The Ultimate Tool In Passive-Aggressive Flying
Are you one of those people that both enjoys lots of leg room while flying and has an aversion to direct confrontation — or contact in general — with people, especially strangers? Then the Knee Defender may just be the perfect tool for you.
The Knee Defender consists of two plastic clips that you wedge unceremoniously on the hinges of your fully lowered tray table that prevent the obviously inhumane and selfish person in front of you from reclining their seat back any more than the strict, upright 90-degree angle God intended airplane seats to be positioned. And isn’t that much easier than looking the person in front of you in the eye and speaking to them like a real human being and requesting that they not fully recline their seat into your obviously sacred lap space? Of course it is.

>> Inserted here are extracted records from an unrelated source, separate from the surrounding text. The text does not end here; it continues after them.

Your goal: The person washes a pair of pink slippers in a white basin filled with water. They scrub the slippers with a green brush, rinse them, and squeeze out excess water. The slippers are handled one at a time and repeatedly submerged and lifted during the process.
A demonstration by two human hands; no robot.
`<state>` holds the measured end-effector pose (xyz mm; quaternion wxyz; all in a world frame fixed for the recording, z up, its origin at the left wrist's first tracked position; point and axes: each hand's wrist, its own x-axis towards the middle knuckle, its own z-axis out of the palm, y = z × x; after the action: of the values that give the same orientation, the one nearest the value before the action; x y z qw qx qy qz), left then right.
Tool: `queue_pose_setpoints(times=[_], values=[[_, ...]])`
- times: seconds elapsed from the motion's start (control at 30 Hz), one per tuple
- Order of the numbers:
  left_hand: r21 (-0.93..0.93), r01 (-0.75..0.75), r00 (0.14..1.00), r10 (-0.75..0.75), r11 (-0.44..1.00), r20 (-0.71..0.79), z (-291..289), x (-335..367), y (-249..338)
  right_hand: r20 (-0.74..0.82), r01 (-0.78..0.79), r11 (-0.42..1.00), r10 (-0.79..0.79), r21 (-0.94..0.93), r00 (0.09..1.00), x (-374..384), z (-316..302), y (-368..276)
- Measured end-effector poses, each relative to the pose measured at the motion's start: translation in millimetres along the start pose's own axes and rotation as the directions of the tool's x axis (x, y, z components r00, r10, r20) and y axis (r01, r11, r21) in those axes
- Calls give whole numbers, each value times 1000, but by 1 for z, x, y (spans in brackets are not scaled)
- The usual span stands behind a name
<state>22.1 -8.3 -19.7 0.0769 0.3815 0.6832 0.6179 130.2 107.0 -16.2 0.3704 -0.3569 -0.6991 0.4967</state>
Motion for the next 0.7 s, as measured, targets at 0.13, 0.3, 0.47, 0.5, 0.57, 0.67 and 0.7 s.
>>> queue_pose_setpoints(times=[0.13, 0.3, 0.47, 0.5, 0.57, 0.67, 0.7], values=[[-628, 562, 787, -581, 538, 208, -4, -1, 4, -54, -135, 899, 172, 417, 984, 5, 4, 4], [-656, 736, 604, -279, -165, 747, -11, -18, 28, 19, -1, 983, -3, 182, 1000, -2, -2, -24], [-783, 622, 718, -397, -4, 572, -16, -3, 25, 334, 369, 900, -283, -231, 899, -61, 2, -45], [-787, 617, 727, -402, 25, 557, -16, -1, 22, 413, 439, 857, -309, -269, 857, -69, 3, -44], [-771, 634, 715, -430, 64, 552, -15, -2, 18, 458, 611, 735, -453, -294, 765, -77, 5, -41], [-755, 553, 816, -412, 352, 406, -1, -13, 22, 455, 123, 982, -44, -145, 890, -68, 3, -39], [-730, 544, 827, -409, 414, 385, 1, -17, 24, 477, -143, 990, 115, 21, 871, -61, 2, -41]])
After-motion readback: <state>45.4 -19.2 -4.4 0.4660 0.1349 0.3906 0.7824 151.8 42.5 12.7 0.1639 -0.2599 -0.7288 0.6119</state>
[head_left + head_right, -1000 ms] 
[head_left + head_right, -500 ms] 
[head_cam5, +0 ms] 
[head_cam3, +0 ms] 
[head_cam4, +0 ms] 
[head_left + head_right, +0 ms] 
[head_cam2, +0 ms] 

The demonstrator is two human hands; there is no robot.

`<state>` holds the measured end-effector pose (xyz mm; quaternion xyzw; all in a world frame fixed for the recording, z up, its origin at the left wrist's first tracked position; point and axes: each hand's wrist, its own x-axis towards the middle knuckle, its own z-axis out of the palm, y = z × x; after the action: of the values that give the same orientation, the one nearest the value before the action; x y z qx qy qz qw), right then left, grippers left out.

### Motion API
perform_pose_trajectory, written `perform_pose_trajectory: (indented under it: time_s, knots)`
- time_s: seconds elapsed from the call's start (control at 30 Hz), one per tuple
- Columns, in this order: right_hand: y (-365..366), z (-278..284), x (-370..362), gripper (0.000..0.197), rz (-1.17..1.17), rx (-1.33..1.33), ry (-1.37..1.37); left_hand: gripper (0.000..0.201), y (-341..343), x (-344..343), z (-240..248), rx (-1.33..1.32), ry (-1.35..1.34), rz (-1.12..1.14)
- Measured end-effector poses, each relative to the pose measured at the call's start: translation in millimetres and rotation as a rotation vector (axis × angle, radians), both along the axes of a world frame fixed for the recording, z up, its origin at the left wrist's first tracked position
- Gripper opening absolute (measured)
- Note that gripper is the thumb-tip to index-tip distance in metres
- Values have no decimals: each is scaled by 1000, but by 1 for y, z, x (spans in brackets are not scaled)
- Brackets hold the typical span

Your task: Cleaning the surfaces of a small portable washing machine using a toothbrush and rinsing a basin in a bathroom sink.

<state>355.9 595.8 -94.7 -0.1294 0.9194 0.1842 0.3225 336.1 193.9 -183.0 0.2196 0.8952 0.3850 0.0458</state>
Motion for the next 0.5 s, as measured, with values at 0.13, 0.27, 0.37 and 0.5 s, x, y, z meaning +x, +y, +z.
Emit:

But what about their legality in the eyes of the FAA? The Washington Post asked the FAA, and their spokesperson at the time assured all passive-aggressive travelers that “the clips were not against federal aviation rules as long as they weren’t used during taxiing, takeoffs or landings.”
But what to do when the person in front of you inevitably attempts to lower their seat, and ultimately calls the flight attendant to alert them of the seat malfunction? Here are a few tips for the passive-aggressive travel to deal with this situation.
1) While boarding your plane, quietly slip the attendants a fiver each, whispering in their ears as you do so, “The seat in front of mine is broken, if you know what I mean.”
2) When you see the person in front of you reach for the call button, beeline it to the lavatory for a 30-minute sojourn. If the clips have been discovered upon your return, feign a stomach illness and run back to the bathroom immediately.
3) Finally, if all else fails, and the person in front of you confronts you about the clips, simply hand them a printout of this article with the aforesaid FAA statement highlighted, then slip your earbuds back into your ears and continue on with your Downton Abbey marathon, all the while enjoying your gloriously ample personal space.